── DATA RECORDS

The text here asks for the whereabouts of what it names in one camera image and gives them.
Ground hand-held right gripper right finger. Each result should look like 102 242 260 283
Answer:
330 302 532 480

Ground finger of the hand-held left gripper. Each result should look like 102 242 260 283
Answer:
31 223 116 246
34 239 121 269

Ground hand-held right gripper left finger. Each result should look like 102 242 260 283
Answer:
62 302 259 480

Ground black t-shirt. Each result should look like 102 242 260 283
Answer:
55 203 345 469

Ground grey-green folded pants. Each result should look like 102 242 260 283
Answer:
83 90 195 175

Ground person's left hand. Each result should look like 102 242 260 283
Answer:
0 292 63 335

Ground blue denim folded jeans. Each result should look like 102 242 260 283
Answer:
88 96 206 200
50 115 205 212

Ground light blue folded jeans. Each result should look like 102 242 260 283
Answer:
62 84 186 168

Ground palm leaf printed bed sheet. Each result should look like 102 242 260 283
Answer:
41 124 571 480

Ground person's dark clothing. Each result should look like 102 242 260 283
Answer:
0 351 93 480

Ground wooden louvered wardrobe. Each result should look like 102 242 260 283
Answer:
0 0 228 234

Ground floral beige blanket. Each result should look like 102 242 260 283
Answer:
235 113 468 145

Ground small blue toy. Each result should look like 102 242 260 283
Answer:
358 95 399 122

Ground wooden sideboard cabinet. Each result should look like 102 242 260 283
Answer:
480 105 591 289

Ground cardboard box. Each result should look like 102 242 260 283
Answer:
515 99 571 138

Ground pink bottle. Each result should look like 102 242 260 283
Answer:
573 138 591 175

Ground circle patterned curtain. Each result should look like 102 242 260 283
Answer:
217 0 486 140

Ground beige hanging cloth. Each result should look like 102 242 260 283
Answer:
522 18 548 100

────

> PROBLEM DESCRIPTION: Where does the string "gripper" occur in the material? Copy every line where it does.

> ANSWER FOR THIS EXERCISE:
Ground hand-held right gripper right finger. Each result should look like 102 242 260 283
Ground finger of the hand-held left gripper. Each result should look like 102 242 260 283
Ground hand-held right gripper left finger. Each result should look like 102 242 260 283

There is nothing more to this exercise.